De rechtbank beveelt dat de tijd die door de verdachte vóór de tenuitvoerlegging van deze uitspraak in verzekering en voorlopige hechtenis is doorgebracht, bij de uitvoering van de opgelegde werkstraf geheel in mindering zal worden gebracht naar de maatstaf van 2 uren arbeid per dag voor de in verzekering en voorlopige hechtenis doorgebrachte dagen.
De rechtbank heft op het geschorste bevel tot voorlopige hechtenis.
De rechtbank gelast de teruggave aan [slachtoffer] van de navolgende in beslag genomen, nog niet teruggegeven voorwerpen:
De rechtbank veroordeelt de verdachte tot betaling aan de benadeelde partij [slachtoffer] van de som van € 926,80 en veroordeelt de verdachte tevens in de kosten van de benadeelde partij tot op heden gemaakt en ten behoeve van de tenuitvoerlegging van deze uitspraak alsnog te maken, tot op heden begroot op nihil.
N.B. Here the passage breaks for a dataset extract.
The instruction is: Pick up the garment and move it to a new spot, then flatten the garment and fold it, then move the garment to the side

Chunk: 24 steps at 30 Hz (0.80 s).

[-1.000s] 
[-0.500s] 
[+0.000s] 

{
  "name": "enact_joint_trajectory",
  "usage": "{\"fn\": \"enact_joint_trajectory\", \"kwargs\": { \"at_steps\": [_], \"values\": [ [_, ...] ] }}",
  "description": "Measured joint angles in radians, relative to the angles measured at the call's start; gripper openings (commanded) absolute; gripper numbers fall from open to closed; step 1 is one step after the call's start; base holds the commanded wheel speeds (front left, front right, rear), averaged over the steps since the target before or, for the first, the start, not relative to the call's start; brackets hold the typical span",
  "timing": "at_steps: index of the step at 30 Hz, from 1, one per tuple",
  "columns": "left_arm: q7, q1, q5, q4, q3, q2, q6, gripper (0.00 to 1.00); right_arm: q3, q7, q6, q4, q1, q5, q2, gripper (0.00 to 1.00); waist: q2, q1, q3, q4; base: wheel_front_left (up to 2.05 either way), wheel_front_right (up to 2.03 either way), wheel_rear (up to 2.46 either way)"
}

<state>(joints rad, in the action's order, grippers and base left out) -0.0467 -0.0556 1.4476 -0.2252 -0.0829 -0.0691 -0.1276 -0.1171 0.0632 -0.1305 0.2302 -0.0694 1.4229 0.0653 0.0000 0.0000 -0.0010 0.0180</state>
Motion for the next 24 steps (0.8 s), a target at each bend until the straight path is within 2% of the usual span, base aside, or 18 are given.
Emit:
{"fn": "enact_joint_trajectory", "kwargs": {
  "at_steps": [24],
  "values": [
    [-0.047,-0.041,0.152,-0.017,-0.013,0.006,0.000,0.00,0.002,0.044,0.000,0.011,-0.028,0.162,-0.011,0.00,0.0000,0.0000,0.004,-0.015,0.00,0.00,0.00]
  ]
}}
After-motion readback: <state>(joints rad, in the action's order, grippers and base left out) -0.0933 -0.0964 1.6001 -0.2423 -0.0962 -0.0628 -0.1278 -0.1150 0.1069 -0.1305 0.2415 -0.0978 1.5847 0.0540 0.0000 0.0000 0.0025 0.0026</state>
De rechtbank legt aan de verdachte de verplichting op aan de Staat, ten behoeve van het slachtoffer [naam slachtoffer], een bedrag van € 926,80 te betalen, bij gebreke van betaling te vervangen door 18 dagen hechtenis, met dien verstande dat de toepassing van de vervangende hechtenis de hiervoor opgelegde verplichting niet opheft en
verstaat dat voldoening aan de verplichting tot betaling aan de Staat van voormeld bedrag ten behoeve van het slachtoffer de veroordeling tot betaling aan de benadeelde partij doet vervallen, alsmede dat betaling van voormeld bedrag aan de benadeelde partij de verplichting tot betaling aan de Staat van dit bedrag doet vervallen.
Dit vonnis is gewezen door mr. H. de Wit, voorzitter en mrs. B.I. Klaassens en H.T. van Voorst, rechters, in tegenwoordigheid van mr. A.D. Vermeer, griffier, en uitgesproken ter openbare terechtzitting van de rechtbank op 13 april 2010.